We then create a render method with a Vaadin Text Field inside and map all the properties of our new component onto it. Note that we also had to use the Text Field’s private _setType method to set the text field’s internal native input to be a URL field. Even with all this code, the new component also needs some additional styling and may even require some event handlers to truly achieve feature parity and interchangeability. If you would like to see the full code for this and play with the demo, you can find it here.

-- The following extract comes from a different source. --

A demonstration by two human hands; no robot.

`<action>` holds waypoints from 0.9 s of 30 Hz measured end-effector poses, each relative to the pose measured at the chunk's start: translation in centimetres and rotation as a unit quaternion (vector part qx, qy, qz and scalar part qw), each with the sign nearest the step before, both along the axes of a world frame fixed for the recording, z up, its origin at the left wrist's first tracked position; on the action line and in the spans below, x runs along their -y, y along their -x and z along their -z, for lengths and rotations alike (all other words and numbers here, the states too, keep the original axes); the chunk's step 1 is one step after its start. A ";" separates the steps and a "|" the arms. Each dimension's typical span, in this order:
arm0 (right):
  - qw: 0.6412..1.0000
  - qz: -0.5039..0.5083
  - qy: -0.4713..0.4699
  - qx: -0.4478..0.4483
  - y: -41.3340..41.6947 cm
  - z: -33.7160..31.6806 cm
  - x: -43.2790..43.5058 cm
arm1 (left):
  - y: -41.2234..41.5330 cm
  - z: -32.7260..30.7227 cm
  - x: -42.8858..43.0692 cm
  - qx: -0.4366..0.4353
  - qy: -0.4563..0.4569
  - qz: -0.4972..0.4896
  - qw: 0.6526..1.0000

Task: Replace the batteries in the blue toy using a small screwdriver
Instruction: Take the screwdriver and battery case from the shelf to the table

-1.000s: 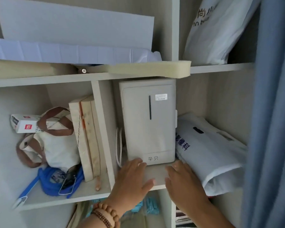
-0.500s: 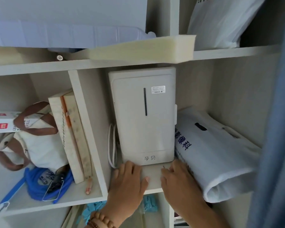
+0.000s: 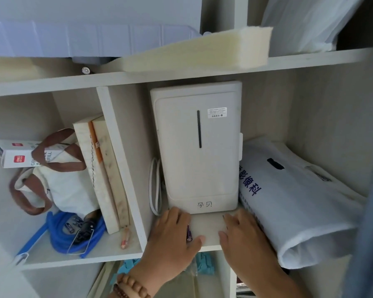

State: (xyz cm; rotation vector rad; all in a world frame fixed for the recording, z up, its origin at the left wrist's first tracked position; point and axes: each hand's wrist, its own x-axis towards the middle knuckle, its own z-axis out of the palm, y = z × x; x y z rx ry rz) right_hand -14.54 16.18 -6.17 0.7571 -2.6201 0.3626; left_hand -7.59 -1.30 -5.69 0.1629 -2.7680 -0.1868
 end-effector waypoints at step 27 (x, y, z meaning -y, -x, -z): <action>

Screenshot of a UI view with a search field, URL field that says "not a url" and a text field

Conclusion

In the world of frontend – or, more accurately, JavaScript and TypeScript – development, there has been a growing trend to abandon ‘old’, ‘boring’ OOP methodologies. I attribute this to the popularity of React.js and Redux and the growing influence of functional programming concepts in the industry. When using React, avoiding inheritance is definitely advised, but most developers probably haven't considered why this is.

React development is usually application-level development, so you are usually trying to craft components for use in that specific application. Therefore, maintaining an intuitive API is not that important. Web components could also be used in that way. But, when trying to create reusable components for design systems or frameworks to be used across multiple applications, inheritance becomes a necessary tool.